Ma folie te dépassait, elle te jetait par terre. Tu détestais ma façon de me déclarer faible et de parler des autres en termes de danger, tu disais que pour moi les autres rayonnaient trop et que je devais m’en protéger en les regardant de loin.
Je me demande pourquoi les arbres doivent servir à ça, encore aujourd’hui, à me laisser voir ce qu’ils auraient dû me cacher.
De cette vie qui se perd dans la nuit des temps et qui aura raison de tout, qui rejaillira du pire pour s’imposer à nouveau et reprendre du début toutes les erreurs du passé, je n’en veux plus…
Entre moi et la réalité, il y avait une grande différence d’âge.
Quand tu m’as quittée, tu as dit avoir senti ma peur et que de la sentir t’a fait perdre le fil de notre histoire.
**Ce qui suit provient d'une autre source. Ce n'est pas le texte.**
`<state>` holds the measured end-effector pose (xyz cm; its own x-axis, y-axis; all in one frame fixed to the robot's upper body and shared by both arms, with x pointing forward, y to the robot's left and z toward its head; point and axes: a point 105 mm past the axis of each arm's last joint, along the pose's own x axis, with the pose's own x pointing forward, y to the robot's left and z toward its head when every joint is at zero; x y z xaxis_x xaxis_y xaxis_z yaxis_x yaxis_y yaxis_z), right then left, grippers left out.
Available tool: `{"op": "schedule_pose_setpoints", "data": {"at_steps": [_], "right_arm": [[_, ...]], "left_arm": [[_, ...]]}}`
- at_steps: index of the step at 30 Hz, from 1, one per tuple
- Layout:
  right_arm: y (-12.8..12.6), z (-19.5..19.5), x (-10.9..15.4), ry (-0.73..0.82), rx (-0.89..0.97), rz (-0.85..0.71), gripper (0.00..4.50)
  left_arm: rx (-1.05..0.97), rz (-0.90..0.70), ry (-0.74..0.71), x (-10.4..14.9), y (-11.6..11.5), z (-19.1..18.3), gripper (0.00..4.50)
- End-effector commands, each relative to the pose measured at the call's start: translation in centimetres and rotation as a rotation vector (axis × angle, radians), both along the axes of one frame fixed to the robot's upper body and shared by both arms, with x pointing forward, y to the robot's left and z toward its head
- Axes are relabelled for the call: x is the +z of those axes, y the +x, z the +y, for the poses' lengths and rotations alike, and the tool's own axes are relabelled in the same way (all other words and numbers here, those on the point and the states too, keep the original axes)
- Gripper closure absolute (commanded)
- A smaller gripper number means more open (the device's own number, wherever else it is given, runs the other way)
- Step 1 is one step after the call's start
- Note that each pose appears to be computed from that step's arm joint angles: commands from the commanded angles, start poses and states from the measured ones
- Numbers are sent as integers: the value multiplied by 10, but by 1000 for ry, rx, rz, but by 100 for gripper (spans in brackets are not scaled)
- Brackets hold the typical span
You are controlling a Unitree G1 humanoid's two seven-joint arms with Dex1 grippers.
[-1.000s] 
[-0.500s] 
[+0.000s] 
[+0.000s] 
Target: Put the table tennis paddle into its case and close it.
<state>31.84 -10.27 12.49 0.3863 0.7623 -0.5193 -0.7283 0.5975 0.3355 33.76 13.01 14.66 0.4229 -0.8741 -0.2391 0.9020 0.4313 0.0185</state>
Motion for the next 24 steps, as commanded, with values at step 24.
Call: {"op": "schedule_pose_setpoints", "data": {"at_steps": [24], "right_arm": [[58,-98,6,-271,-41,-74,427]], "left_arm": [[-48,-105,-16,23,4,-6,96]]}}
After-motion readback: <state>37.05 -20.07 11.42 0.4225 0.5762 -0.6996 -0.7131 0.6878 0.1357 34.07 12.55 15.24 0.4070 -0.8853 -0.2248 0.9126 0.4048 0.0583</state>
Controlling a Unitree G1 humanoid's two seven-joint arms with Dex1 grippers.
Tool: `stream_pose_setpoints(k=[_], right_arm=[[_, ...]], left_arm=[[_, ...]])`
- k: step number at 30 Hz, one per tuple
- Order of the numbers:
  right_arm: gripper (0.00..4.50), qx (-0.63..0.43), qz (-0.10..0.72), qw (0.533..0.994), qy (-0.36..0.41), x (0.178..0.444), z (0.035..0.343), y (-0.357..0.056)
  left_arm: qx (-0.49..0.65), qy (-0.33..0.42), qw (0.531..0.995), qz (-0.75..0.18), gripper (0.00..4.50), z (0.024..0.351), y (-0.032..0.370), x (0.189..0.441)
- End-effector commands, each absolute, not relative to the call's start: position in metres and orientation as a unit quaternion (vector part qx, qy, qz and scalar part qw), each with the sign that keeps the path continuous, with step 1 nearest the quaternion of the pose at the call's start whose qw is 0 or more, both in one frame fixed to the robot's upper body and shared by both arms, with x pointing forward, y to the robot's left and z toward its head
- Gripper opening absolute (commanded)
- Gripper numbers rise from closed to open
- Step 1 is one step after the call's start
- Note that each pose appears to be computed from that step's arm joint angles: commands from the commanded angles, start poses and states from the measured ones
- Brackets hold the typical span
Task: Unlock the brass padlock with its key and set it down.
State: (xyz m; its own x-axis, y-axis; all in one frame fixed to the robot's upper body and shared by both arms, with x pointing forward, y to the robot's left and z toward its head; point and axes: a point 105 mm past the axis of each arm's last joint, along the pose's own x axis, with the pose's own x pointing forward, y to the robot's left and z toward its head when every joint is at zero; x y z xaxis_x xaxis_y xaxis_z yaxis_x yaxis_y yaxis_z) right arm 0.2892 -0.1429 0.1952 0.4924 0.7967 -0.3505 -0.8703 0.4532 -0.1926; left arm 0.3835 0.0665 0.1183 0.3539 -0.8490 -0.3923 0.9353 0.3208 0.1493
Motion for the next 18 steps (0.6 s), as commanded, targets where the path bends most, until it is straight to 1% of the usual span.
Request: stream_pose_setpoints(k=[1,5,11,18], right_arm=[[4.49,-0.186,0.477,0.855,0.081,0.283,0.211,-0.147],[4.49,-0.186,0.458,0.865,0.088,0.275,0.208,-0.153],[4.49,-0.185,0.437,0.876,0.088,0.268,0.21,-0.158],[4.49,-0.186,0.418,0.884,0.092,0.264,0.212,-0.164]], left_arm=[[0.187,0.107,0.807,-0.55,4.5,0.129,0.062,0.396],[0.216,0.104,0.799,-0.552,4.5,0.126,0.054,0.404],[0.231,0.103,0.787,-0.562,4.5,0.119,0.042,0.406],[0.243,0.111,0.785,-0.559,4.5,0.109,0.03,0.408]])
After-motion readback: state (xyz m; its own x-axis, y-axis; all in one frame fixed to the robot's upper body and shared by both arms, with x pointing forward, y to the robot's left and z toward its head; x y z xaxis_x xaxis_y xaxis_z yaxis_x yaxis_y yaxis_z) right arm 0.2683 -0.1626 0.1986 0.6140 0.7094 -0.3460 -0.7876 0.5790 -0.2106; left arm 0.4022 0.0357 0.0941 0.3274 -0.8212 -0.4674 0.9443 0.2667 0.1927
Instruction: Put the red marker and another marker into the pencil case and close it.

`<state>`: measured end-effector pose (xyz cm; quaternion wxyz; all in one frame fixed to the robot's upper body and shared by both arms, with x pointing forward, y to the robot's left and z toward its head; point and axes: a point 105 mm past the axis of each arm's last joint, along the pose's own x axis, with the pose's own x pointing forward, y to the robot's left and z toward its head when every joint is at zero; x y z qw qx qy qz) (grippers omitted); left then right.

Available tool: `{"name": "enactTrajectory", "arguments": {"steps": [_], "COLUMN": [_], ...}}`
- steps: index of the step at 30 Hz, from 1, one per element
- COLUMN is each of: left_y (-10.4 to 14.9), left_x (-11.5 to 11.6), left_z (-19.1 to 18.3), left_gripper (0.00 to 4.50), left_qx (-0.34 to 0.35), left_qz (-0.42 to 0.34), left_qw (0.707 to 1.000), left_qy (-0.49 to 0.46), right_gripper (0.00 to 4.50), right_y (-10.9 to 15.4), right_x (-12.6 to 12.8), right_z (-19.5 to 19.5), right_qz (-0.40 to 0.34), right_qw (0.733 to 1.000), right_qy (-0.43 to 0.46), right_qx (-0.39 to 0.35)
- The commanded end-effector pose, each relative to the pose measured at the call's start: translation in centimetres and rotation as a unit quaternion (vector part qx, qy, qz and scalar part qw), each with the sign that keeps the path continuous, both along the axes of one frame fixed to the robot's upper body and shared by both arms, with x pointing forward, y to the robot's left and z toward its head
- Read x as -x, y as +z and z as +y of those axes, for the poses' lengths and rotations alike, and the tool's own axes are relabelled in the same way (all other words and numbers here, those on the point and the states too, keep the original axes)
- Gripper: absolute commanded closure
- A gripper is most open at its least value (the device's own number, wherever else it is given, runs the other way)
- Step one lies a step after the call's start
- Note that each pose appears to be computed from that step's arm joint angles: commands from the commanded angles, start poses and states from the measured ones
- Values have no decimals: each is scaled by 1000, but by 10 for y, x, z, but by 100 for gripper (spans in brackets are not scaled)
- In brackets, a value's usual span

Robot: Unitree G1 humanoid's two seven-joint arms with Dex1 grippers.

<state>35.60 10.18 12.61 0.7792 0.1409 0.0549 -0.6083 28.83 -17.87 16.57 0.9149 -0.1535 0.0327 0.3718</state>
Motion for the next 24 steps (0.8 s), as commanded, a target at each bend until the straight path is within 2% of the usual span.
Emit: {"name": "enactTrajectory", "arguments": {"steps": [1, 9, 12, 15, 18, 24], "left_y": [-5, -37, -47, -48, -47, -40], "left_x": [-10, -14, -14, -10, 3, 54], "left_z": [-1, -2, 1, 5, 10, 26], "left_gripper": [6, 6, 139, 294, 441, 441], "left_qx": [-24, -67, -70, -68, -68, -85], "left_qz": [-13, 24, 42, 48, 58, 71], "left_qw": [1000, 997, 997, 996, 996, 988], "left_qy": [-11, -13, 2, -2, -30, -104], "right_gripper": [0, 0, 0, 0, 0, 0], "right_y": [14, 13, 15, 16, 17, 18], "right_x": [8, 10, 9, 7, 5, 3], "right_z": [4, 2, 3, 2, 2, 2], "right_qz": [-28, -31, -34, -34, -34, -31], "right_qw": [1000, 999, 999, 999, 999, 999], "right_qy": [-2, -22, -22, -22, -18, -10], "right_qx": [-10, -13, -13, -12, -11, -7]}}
Pour toi, avoir peur voulait dire souffrir devant l’hypothétique, ça voulait dire n’être pas à la hauteur de la vie, ça voulait dire plier l’échine avant le temps et mettre sur pied son propre malheur.
C’est vrai que tu as fini par m’aimer, mais le décalage de ton amour en face de mon amour là depuis le début lui donnait un air de labeur ; pour m’aimer, il a fallu y mettre du tien, il a fallu te persuader.
Il me semblait qu'en écrivant on ne libérait rien du tout, que plutôt on s'aliénait, qu'on se mettait la corde au cou.
Devenir écrivain était pour toi un vieux rêve et pour moi, l'aboutissement de mon asocialité.
Que tu écrives m'a longtemps empêchée d'écrire. Si tu m'avais aimée pour la vie, j'y aurais renoncé à jamais. Quand tu es entré dans ma vie, je t'ai donné toute la place en sachant que tu n'en demandais pas tant, tout le monde sait que trop donner est une déviance, que c'est de l'incoordination, qu'en donnant trop on donne des choses dont personne ne veut, comme des vêtements en tricot ou des photos de soi enfant. Souvent on donne pour rappeler aux autres qu'ils n'ont pas de cœur.
Quand j'étais petite, il est possible qu'en priant trop pour moi mon grand-père ait inversé les bienfaits de ses prières, qu'il ait épuisé le ciel et que, par exaspération, on m'ait jeté un sort de là-haut ; il est possible que ce soit à cause de lui si tu es venu à moi.